USB drive repair

This week, a note to my future self: undoing a USB drive that was flashed with a bootable image is a pain in the neck.

This week my wife wanted a USB thumb drive so she could take some documents to her mother's house and print them out using her printer, because ours is a pain in the neck and it's out of ink.  Well, the good news is that I had two drives handy!  The bad news is that neither of them did anything when I plugged them into her computer.

Of course, it turns out that, at some point, I'd used both of these as bootable drives for a something Linux-based.  This means, of course, that Windows can't read the partitions, so it can't write files to them.  In fact, when I plugged the drives in, nothing happened - they didn't even show up in Explorer.  So I had to fix them.

Well, the first one was pretty easy.  I just used the "Disk Management" console (a.k.a. diskmgmt.msc).  Using that, I was able to see the disk and it's partitions.  It was then a simple matter of deleting the existing partitions, creating a new one, and formatting it.  Then Windows found the drive just fine.
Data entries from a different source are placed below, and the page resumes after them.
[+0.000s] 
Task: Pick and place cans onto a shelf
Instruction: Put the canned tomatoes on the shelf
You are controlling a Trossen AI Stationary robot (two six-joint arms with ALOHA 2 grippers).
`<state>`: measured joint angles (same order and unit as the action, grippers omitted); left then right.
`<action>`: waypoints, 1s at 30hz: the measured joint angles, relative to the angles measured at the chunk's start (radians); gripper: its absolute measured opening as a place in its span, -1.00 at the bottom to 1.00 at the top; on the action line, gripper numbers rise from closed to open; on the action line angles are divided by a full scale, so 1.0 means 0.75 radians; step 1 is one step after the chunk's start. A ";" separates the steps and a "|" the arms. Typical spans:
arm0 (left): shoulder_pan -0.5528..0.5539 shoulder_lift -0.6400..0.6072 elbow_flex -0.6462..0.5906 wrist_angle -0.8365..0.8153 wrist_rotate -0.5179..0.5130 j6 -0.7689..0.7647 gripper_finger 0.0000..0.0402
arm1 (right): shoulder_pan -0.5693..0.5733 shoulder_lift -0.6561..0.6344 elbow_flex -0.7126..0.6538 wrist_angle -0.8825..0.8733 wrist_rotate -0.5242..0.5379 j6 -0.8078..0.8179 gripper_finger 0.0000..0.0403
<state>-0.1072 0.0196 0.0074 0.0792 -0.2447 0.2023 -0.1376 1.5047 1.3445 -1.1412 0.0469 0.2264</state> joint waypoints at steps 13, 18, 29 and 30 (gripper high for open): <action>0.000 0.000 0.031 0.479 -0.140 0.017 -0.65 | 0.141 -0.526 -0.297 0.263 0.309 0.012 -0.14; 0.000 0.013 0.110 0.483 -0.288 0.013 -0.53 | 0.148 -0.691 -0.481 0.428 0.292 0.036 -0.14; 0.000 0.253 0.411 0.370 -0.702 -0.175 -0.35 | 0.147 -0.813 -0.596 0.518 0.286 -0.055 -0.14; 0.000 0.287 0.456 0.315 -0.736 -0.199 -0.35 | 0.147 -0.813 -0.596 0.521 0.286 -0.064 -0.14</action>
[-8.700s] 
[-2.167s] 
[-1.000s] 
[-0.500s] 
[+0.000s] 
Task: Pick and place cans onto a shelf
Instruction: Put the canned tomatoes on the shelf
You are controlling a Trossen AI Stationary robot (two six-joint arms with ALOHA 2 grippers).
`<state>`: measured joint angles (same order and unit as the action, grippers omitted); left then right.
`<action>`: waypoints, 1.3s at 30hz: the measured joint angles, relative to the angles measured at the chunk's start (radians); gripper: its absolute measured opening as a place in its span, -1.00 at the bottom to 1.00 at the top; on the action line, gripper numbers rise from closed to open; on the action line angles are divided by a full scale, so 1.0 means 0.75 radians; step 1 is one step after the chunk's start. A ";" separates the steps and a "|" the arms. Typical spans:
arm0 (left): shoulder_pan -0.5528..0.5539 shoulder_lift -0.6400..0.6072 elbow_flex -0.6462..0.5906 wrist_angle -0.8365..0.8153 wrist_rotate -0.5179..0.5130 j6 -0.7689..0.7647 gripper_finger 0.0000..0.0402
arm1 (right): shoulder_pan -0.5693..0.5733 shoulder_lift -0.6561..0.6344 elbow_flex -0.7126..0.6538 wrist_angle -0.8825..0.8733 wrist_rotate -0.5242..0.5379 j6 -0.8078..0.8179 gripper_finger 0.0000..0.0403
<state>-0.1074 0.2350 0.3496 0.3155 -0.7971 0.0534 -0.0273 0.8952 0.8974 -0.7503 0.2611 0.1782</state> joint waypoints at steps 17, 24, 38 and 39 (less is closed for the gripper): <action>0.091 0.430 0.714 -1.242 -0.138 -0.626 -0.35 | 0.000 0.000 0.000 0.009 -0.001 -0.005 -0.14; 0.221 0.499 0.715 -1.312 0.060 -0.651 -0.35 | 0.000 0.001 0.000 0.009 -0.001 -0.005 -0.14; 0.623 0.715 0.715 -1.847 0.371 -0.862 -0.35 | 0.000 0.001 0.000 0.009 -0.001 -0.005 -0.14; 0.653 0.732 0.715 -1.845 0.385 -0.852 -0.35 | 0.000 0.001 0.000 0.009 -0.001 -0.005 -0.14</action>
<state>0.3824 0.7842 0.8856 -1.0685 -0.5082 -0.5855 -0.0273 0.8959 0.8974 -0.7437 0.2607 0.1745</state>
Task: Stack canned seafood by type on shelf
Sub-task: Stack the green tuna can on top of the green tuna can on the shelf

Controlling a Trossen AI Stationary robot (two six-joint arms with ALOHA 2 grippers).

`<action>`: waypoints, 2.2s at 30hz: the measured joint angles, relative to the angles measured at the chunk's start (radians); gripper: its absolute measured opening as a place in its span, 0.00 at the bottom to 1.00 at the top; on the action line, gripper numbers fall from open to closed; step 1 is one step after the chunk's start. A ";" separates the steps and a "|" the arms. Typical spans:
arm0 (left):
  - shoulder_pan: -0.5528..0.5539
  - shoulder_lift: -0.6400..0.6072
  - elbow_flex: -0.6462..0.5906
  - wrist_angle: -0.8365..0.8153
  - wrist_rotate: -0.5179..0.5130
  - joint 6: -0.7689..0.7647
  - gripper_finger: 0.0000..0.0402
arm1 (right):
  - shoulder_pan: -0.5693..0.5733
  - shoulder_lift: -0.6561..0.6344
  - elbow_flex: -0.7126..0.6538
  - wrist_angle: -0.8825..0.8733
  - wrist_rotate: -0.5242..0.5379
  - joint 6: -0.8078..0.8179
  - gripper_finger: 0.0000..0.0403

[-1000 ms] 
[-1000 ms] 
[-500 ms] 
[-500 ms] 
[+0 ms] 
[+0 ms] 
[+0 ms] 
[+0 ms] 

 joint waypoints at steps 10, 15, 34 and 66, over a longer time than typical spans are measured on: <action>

That didn't work so well for the second disk.  The drive showed up with an EFI partition and a lot of unallocated space.  I tried to create a partition in that space, but it didn't work.  So I eventually ended up downloading Rufus.  This is a handy tool that I've used in the past to image USB drives with ISO images.  Well, it can also do a plain-old reformat of a drive.  I just selected "unbootable" for the boot image, GPT for the partition type, and told it to format.  Rufus successfully blew away the entire drive and gave me back a fresh, working USB drive.

So the process wasn't too bad.  It's just a matter of realizing what's going on and getting an appropriate tool to fix it.